News 2 min

No, Final Fantasy XVI non sarà open world: ecco come funziona il gameplay

Final Fantasy XVI sarà solamente ispirato dagli open world tripla A più popolari, proponendo un gameplay diverso.

Square Enix sta lavorando duramente sullo sviluppo di Final Fantasy XVI, non nascondendo che sarà uno dei capitoli più ambiziosi mai realizzati e più profondi di tutta la saga.

Il sedicesimo episodio principale della saga è stato indubbiamente stato dei protagonisti assoluti dell’ultimo evento State of Play, che ha finalmente offerto la possibilità di osservarlo maggiormente nel dettaglio.

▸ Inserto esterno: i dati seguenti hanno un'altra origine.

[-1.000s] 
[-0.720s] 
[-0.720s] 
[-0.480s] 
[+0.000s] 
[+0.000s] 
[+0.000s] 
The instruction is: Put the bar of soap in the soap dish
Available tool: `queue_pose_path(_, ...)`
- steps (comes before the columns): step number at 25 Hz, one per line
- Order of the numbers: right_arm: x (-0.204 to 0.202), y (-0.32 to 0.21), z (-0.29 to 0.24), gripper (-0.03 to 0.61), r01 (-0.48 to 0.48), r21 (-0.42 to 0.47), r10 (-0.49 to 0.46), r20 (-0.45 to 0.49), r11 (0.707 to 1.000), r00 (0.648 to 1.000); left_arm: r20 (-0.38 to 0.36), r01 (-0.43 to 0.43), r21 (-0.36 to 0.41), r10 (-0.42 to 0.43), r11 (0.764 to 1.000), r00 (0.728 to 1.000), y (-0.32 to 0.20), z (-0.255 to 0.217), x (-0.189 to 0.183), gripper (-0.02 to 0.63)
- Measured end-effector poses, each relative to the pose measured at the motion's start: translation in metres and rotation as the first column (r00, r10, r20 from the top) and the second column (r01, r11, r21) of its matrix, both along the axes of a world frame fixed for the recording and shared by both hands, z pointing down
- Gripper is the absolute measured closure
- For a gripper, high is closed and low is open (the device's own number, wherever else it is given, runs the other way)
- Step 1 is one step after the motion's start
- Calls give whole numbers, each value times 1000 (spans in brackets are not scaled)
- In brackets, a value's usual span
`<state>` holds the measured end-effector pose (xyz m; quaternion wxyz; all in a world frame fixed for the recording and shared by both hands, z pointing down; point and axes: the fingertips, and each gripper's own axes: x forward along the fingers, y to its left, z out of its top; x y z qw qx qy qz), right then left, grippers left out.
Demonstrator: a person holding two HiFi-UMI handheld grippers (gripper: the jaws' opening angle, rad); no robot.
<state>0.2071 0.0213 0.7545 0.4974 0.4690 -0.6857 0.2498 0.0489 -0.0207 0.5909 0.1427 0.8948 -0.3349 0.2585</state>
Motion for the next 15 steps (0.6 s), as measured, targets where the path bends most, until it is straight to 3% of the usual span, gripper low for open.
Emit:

Tuttavia, sebbene il gameplay facesse intuire il contrario, sembra proprio che Final Fantasy XVI non sarà un vero e proprio RPG open world, avendo deciso di trarre solo ispirazione da alcuni dei titoli più popolari.

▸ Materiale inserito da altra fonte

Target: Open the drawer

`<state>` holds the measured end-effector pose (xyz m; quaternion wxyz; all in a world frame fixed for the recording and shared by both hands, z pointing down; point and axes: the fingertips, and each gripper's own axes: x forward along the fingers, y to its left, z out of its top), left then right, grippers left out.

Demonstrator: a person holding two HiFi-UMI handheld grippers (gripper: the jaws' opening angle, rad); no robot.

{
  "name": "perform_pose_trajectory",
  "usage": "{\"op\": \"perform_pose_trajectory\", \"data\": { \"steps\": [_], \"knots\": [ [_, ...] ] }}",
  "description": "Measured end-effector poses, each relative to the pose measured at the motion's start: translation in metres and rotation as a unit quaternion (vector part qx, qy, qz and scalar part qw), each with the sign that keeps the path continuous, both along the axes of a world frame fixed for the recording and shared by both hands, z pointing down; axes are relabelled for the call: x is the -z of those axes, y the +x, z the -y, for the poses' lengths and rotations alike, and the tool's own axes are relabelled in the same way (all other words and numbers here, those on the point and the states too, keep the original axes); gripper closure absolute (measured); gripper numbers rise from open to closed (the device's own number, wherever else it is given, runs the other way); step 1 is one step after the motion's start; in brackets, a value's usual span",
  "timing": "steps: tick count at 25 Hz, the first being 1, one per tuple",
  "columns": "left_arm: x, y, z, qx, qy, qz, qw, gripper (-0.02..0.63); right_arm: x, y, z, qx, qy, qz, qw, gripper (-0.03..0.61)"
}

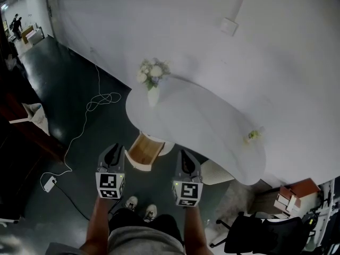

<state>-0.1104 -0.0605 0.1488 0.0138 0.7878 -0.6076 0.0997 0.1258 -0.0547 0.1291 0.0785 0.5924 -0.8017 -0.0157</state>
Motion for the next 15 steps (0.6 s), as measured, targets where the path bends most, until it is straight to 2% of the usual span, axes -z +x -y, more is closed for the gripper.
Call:
{"op": "perform_pose_trajectory", "data": {
  "steps": [15],
  "knots": [
    [0.021, 0.011, -0.047, 0.012, 0.016, 0.002, 0.9998, 0.581, 0.009, 0.019, -0.043, 0.005, 0.006, 0.013, 1.0, 0.574]
  ]
}}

In un’intervista rilasciata a IGN.com, il producer Naoki Yoshida ha infatti sottolineato che ci sarà un sistema ad aree esplorabili: il sistema non sembrerebbe essere troppo dissimile da giochi come Leggende Pokémon Arceus (potete trovarlo al miglior prezzo su Amazon).

Yoshida ha infatti spiegato che la scelta è stata adottata per rendere Final Fantasy XVI il più appetibile possibile, anche a quella fascia di giocatori che non ha mai toccato prima d’ora un capitolo della serie:

«Grazie alla nostra vasta indagine sugli utenti abbiamo scoperto che molte delle generazioni di videogiocatori più giovani non hanno mai giocato un Final Fantasy, né hanno alcun interesse per la serie.

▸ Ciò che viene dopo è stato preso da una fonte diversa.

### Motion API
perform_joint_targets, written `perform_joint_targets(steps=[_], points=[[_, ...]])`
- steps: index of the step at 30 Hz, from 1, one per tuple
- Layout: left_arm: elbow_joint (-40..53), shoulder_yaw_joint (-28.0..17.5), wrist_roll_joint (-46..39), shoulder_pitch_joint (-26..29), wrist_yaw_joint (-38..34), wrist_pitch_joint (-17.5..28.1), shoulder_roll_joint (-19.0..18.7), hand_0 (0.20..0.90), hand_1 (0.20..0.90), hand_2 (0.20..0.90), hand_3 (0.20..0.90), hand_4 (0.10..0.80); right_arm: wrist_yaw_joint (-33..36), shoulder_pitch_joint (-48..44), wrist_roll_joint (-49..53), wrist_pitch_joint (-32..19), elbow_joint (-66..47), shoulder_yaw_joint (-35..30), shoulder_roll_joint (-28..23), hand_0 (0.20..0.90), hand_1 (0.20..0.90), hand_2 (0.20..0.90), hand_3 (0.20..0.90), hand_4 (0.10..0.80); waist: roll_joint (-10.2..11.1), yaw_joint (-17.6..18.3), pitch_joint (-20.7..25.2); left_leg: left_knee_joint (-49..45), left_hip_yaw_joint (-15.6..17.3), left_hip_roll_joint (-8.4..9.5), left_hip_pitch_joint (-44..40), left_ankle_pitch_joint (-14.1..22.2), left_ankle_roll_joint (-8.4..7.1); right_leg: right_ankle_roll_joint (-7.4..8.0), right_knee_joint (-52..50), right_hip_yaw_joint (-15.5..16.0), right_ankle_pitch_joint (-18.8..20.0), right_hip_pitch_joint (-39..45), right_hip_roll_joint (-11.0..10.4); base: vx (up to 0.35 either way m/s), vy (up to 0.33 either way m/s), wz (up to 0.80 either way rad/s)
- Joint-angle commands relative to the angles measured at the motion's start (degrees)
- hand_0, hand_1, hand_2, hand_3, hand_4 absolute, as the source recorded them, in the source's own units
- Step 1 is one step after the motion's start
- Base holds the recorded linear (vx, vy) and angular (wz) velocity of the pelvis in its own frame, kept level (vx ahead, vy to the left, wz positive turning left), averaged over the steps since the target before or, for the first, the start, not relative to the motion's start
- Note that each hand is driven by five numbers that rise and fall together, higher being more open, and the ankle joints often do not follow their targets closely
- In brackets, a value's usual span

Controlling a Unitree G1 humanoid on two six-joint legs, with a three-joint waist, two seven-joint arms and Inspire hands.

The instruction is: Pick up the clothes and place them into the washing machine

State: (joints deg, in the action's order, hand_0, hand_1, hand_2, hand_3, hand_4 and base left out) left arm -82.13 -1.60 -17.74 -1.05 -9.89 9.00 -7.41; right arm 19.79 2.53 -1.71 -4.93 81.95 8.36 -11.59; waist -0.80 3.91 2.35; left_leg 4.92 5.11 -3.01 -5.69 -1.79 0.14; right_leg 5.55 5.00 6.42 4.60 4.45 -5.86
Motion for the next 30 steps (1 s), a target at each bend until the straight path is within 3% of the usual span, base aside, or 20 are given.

Per poter creare un gioco che potesse emozionare e trovare il favore non solo dei nostri fan, ma anche con le nuove generazioni, abbiamo giocato anche noi con molti giochi. Sì, [in Final Fantasy XVI] troverete ispirazioni provenienti da RPG open world tripla A recenti.

Tuttavia, per poter offrire una storia che sembri espandersi per tutto il globo e anche oltre, abbiamo deciso di evitare un design open world, concentrandoci invece su un game design di aree indipendenti che possano rendere meglio la scala “globale”».

Secondo Yoshida, disegnare Final Fantasy XVI come un gioco open world avrebbe dunque limitato l’efficacia della storia, impedendo al team di Square Enix di mostrare nel dettaglio tutto ciò che il mondo avrà da offrire.

Il team di sviluppo ha dunque scelto quello che sembrava essere il giusto compromesso tra narrazione e un gameplay avvincente, che possa fare breccia anche sulle nuove generazioni: vedremo se questo tipo di approccio riuscirà effettivamente a conquistare tutti i fan.

Quel che appare certo è che il gameplay promette di essere spettacolare: del resto, il combat system è stato affidato a un designer di Devil May Cry 5 e Dragon’s Dogma.

Curiosamente, Final Fantasy XVI non è stato però il titolo che ha colpito di più i fan durante l’ultimo evento State of Play: il reveal di un attesissimo remake ha infatti conquistato tutti.